In round 25 against the New Zealand Warriors, Young was referred to the match review committee after it was alleged by Fox Sports that he tried to gouge the eyes of New Zealand player Adam Pompey. Young was subsequently found guilty and suspended for 8 matches. This was the second time during the 2019 NRL season in which Young was suspended for eye gouging. The first incident occurred earlier in the year when Young was found guilty of attempting to eye gouge Canterbury-Bankstown player Aiden Tolman. Young was suspended for 5 matches over that incident.

===2020===
Young played 18 games for Canberra in the 2020 NRL season including all three of the club's finals games as they made it to the preliminary final before losing to eventual premiers Melbourne Storm.

===2021===
In the 2021 NRL season, Young played 19 games for Canberra as the club missed the finals finishing 10th.

===2022===
In round 15 of the 2022 NRL season, Young scored a sensational match-winning try for Canberra in their 20-18 victory over Newcastle, after regathering his own kick.
In round 24 of the 2022 NRL season, Young scored two tries for Canberra in a 48-6 victory over Manly-Warringah.
The following week, Young scored a further two tries in Canberra's 56-10 victory over wooden spooners the Wests Tigers.

===2023===
On 22 May, Young was selected by New South Wales for game one of the 2023 State of Origin series after showing good club form with Canberra during the first half of the season.
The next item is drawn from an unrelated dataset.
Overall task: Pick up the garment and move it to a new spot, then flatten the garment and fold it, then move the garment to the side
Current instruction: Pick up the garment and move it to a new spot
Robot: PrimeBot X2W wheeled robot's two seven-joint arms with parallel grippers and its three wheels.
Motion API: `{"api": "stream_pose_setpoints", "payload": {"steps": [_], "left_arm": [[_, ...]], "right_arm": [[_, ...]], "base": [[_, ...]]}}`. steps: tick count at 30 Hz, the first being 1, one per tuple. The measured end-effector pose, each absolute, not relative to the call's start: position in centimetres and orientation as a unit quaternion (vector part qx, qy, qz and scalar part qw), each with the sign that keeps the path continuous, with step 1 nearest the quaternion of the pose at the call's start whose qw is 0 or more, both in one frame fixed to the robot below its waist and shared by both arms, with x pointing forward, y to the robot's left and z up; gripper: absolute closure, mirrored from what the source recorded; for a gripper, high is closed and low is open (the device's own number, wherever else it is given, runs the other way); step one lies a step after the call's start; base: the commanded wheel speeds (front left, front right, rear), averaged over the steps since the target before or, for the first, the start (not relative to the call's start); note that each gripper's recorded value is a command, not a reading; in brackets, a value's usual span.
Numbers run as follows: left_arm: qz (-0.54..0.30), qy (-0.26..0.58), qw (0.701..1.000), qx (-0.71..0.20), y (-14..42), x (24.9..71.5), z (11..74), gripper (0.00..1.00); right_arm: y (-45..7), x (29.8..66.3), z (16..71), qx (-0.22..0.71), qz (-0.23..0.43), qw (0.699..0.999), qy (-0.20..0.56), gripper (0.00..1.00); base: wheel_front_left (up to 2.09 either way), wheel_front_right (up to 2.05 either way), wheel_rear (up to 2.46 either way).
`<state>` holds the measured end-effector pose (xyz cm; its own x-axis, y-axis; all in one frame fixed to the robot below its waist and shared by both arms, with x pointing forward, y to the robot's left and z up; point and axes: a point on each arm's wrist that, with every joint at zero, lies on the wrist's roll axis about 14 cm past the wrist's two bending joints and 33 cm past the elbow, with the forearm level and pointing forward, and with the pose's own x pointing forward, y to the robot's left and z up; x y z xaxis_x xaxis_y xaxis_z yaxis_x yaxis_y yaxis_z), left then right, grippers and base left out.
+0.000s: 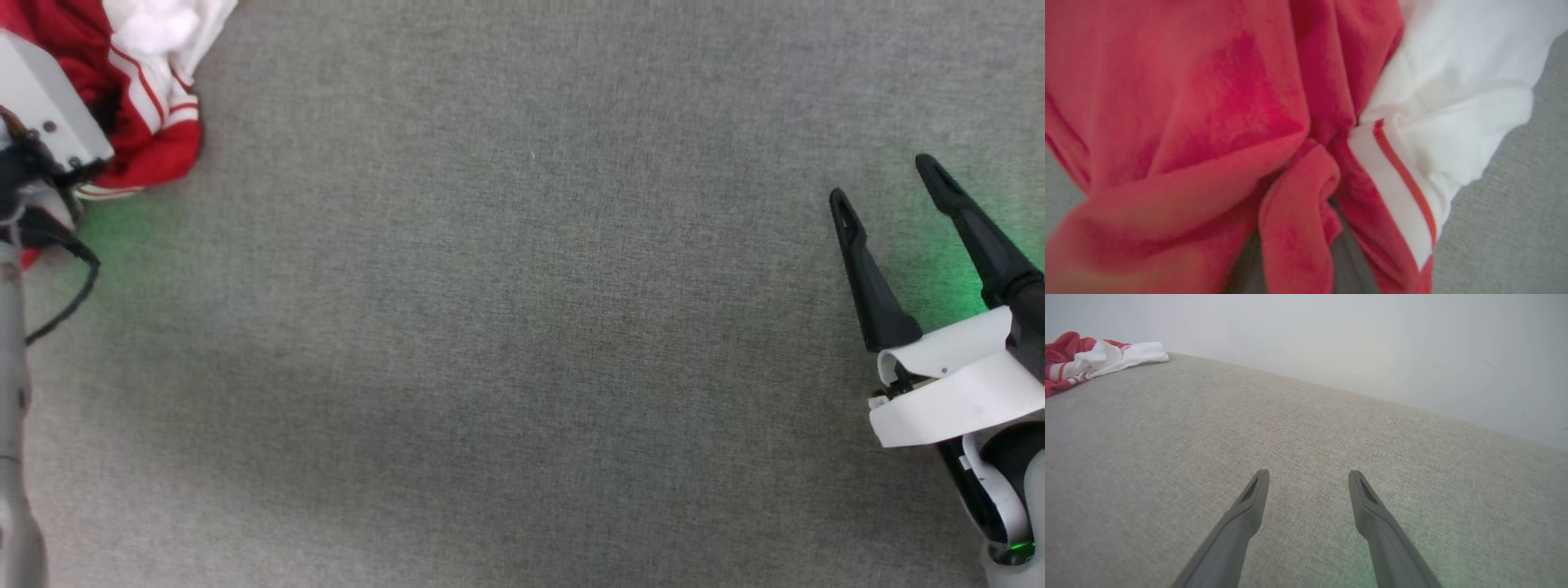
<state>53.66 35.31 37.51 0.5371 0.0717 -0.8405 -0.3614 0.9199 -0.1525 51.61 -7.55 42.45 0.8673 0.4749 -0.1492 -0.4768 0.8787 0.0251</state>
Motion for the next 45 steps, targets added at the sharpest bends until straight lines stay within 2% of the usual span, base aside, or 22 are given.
{"api": "stream_pose_setpoints", "payload": {"steps": [7, 13, 23, 28, 35, 45], "left_arm": [[0.116, 0.419, 0.892, -0.124, 36.2, 53.4, 41.6, 1.00], [0.107, 0.333, 0.934, -0.078, 37.7, 53.8, 49.2, 1.00], [0.085, 0.182, 0.980, 0.008, 37.5, 51.8, 63.7, 1.00], [0.074, 0.130, 0.988, 0.025, 36.6, 49.6, 69.6, 1.00], [0.046, 0.112, 0.992, 0.039, 34.6, 46.3, 73.8, 1.00], [-0.045, 0.119, 0.991, 0.040, 27.1, 46.5, 73.8, 1.00]], "right_arm": [[-7.0, 50.5, 44.4, 0.003, 0.250, 0.966, 0.061, 0.00], [-6.5, 49.2, 46.8, 0.013, 0.249, 0.968, 0.039, 0.00], [-5.4, 46.2, 51.8, 0.030, 0.251, 0.968, -0.011, 0.00], [-5.1, 44.9, 54.6, 0.032, 0.249, 0.967, -0.044, 0.00], [-6.5, 43.5, 57.3, 0.029, 0.226, 0.971, -0.077, 0.00], [-14.9, 42.4, 57.3, 0.005, 0.108, 0.991, -0.082, 0.00]], "base": [[0.00, 0.00, 0.00], [0.00, 0.00, 0.00], [0.00, 0.00, 0.00], [0.00, 0.00, 0.00], [0.00, 0.00, 0.00], [0.00, 0.00, 0.00]]}}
He was also selected for Game 2 but was dropped for the 'dead rubber' match in Sydney after NSW lost the series. In September, it was announced that Young had signed a three-year contract extension to remain at Canberra until the end of 2027.
Young played a total of 24 matches for Canberra in the 2023 NRL season as the club finished 8th on the table and qualified for the finals. Young played in the clubs elimination finals loss against Newcastle.

===2024===
In round 11 of the 2024 NRL season, Young scored two tries for Canberra in their 24-20 victory over Canterbury.
On 26 May, Young was selected by New South Wales ahead of the 2024 State of Origin series. Young was not retained for game two of the series after New South Wales lost game one 38-10. Young played a total of 22 games for Canberra in the 2024 NRL season as the club finished 9th on the table.

===2025===
On 24 February it was revealed that Young had been briefly removed from the Canberra sides Las Vegas hotel after he became involved in a scuffle with teammate Morgan Smithies. Head coach Ricky Stuart later spoke to the media saying “I have spoken to the players who are very embarrassed,” Stuart said. “The behaviour was unacceptable. The club will deal with this strongly". In round 5 of the 2025 NRL season, Young scored two tries and was also sin binned in Canberra's 24-20 victory over Cronulla.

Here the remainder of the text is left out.